Japanese nuclear scientist Ukichiro Nakaya was, according to physicist Yoshinori Furukawa, in his article, Snow and Ice Crystals, “captivated” by the beauty and the symmetry revealed in Bentley’s book, and in 1932, proceeded to make his own observations and photographs. He lived in a snowy island in Northern Japan, and succeeded in classifying snow crystals still further, into 40 categories. He also showed how temperature and humidity affect the shape of snow crystals and created a chart which diagrams this easily for snow and physics students.
From these examples, we can infer that direct observation, even immersion, in the beauty of snow, and the careful recording in artistic forms like drawings and art photography were necessarily intertwined with all important scientific discoveries about snow. If this is true for our farmers and our scientists, how much more so for children who are just understanding the importance of science in their world, or who wish, perhaps, when they are full grown, to contribute something to the many branches of science and technology. We cannot assume that it is less important for them than for those who have already successfully made contributions, and the younger that children comprehend this connection, the more likely they will be to successfully make contributions, too.
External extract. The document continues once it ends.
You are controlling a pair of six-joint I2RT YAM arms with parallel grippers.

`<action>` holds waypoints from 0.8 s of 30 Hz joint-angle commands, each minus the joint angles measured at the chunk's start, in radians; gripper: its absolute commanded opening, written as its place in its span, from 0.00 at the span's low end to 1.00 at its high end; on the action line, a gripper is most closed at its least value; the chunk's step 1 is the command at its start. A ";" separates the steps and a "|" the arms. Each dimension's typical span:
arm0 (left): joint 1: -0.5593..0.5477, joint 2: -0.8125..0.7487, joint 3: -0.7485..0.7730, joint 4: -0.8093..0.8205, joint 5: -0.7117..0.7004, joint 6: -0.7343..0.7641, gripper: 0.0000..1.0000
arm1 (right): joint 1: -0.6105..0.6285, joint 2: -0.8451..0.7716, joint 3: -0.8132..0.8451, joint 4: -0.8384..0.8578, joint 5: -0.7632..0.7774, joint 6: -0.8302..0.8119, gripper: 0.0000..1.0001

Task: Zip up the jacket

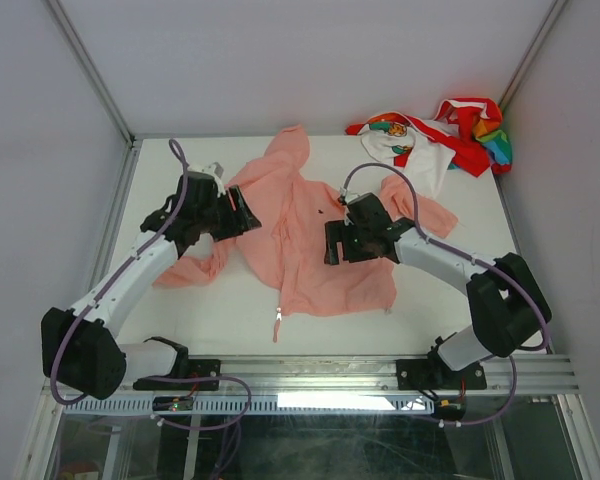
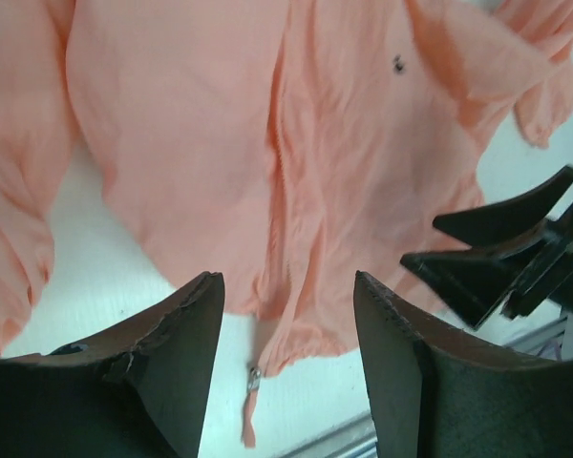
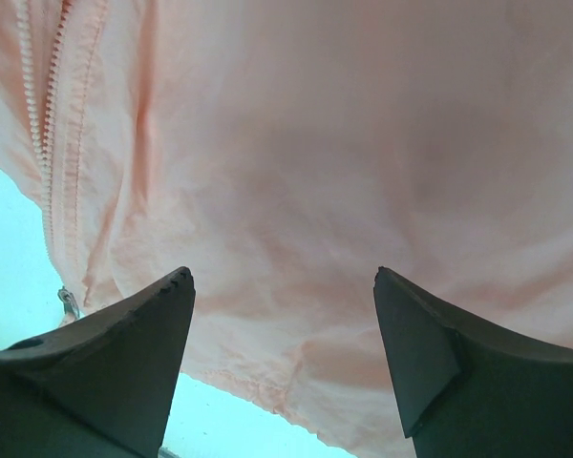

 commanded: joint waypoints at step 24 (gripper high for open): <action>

While I was up North, I often reflected on the many feet of accumulated snow in the yards. I could hike and ski out on the frozen lake, and look at the ice castle in Mayville built with blocks of ice cut from the frozen lake. As I lay in the snow, amid a field of diamond sparkles, I’d think about all the poor people that I left down South who will never get to lie in three feet of snow, gazing a pure winter blue sky, and breathing air that glitters like diamonds. Neighbors and friends made me promise not to sing that snow song in the spring time, but I often did anyway. The sound of snow is an analogy for all that children and adults, for that matter, miss when they try to separate science and technology from nature and art.
BIBLIOGRAPHY
Ball, Philip, (2004). The joy of six: the growth and form of snow crystals. Interdisciplinary Science Reviews, Vol. 29, No. 4, 353-355.
Furukawa, Yoshinori, Wettlaufer, John S., (Dec. 2007). Snow and ice crystals. Physics Today, Vol. 60, Issue 12, 2.
Kemp, Martin, (2006). Snowflake man. Nature, Vol. 444, 21, 1008.
Louv, Richard, (2008). Last Child in the Woods: Saving Our Children from Nature-Deficit Disorder. Algonquin Books of Chapel Hill.